Fortschritte und Höhepunkte II
33 Jahre war sie alt und lebte auf ca. 4.000 m Höhe in der Nähe des Titicacasees. Seit zwei Jahren bemerkte Maria Choquehuanca* eine schmerzlose Schwellung auf der linken Halsseite. Bei der Diagnose handelte es sich um einen seltenen Glomustumor, der die Halsgefäße und Nerven förmlich ummauert. In den Großstädten Arequipa und Cusco wollte keiner die Quechua-Indianerin operieren. “Gehen Sie an ein Krankenhaus in Lima”, riet man ihr, “der Eingriff ist einfach zu schwierig und voller Risiken!” Anstatt die weite Reise in die peruanische Hauptstadt anzutreten, versuchte sie ihr Glück am Missionsspital Diospi Suyana.
Am 12. Mai führte Dr. Thomas Tielmann die Operation durch. Sie dauerte zweieinhalb Stunden und verlief in jeder Hinsicht erfolgreich. Der Tumor konnte vollständig entfernt werden. Der Gefäßchirurg hat mittlerweile fünf Glolustumoren am Hospital Diospi Suyana operiert. (*Name verändert)

Gleich drei Teams des SWR drehten in Deutschland und in Peru an neun Tagen über Familie John. Es wurden rund 45 Minuten für die Folge “Die Hoffnungsmacher” zusammengeschnitten. Das Gesamtergebnis können Sie sich mit dem folgenden Link anschauen. https://drive.google.com/file/d/18zthziJEia5o0IfAOYrq8LR3eThXveRi/view
Nach Datenlage sind mittlerweile 106 TV-Reportagen weltweit über Diospi Suyana ausgestrahlt worden.

Das Arbeitsministerium der peruanischen Regierung veranstaltete Ende 2021 einen nationalen Wettbewerb, um die
Unternehmen/ Institutionen mit den besten Arbeitsbedingungen auszuzeichnen. Die Ergebnisse wurden im Juni 2022 von der Regierung veröffentlicht. Es gab insgesamt 18 Unterkategorien. Diospi Suyana trat in drei Bereichen an und belegte zwei Erste Plätze in den Kategorien “Unternehmerische Solidarität”, und “Chancengleichheit zwischen den Geschlechtern”. Hinzu kam ein zweiter Platz in der Rubrik „Keine Diskriminierung aufgrund von Glauben, Behinderung, Klasse, Rasse oder Geschlecht”.
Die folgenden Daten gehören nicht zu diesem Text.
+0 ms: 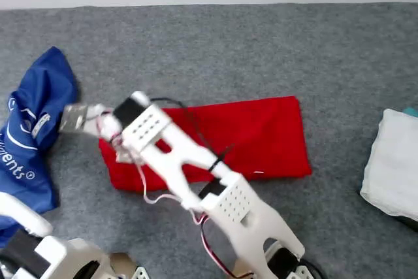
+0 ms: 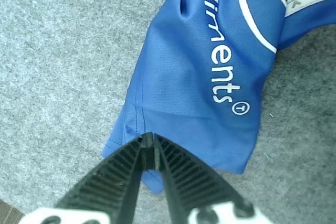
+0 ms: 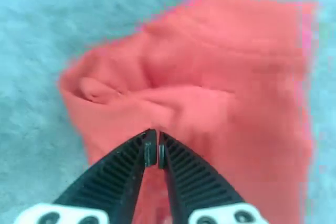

Am Samstag, den 18. Juni fuhren 60 Mitarbeiter von Diospi Suyana durch die Berge zur Ortschaft llañucancha. Über 200 Quechua-Patienten wurden in der lokalen Schule behandelt. Die Palette der Spezialitäten umfasste Allgemeinmedizin,
Pädiatrie, Augenheilkunde, Zahnmedizin, Gynäkologie, Urologie, Physiotherapie, Ultraschall, Psychologie und Orthopädietechnik.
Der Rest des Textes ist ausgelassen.